Define central and federated responsibilities recommendations

The distribution of roles, responsibilities, and trust between central IT and applications teams is paramount to the operational transformation involved when adopting the cloud at scale.

The following table presents a recommended distribution of responsibilities between the central IT team and application teams. You're striving to empower migration and transformation activities with minimal central dependencies.
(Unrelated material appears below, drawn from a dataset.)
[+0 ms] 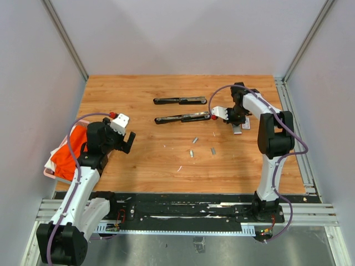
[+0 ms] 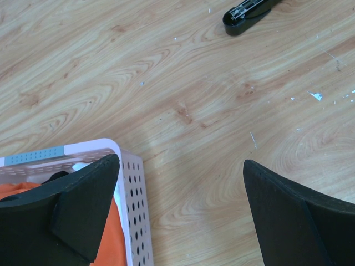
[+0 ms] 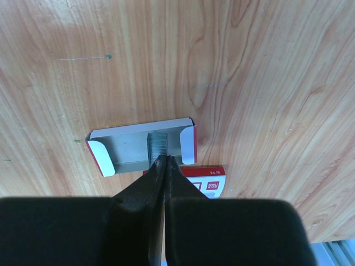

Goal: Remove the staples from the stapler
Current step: Place the staple in the staple box.

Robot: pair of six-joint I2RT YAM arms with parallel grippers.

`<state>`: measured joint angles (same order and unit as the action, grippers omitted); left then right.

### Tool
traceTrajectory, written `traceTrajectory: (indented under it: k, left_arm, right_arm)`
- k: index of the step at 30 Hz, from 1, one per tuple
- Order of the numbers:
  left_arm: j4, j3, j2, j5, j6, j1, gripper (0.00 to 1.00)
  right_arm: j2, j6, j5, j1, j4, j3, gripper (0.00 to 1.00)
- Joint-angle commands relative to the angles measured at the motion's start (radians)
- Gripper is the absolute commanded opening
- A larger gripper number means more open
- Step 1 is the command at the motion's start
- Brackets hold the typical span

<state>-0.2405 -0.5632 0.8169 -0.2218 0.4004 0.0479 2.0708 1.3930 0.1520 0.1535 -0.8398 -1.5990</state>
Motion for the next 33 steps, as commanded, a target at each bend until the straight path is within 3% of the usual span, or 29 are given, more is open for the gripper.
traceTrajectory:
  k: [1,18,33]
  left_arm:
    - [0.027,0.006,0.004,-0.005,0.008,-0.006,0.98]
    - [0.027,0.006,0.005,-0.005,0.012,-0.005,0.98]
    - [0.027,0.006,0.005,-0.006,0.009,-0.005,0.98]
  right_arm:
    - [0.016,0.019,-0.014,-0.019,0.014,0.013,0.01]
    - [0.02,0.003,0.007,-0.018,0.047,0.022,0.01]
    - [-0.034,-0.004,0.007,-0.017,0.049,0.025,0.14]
At the same time, you want to support the centralized governance of security and operability across the entire estate.

Function Responsibilities
Application functions Application migration and transformation
Application management and monitoring (application resources)
Key management (application keys)
Azure RBAC (application resources)
Security monitoring and audit (application resources)
Cost management (application resources)
Network management (application resources)
Central functions Architecture governance
Subscription management
Platform as code (management of templates, scripts, and other assets)
Policy management and enforcement (holistic)
Platform management and monitoring (holistic)
Azure RBAC (holistic)
Key management (central services)
Network management (including networks and network virtual appliances)
Security monitoring and audit (holistic)
Cost management (holistic)

Platform automation and DevOps in the Azure landing zone accelerator

Diagram of platform automation and DevOps.

The Azure landing zone accelerator can help integrate continuous integration and continuous deployment (CI/CD) pipelines into the environment using GitHub with GitHub Actions. The portal process guides you through the steps to set up the integration.

By integrating CI/CD pipelines into the environment, platform resources can be managed as code in a repository.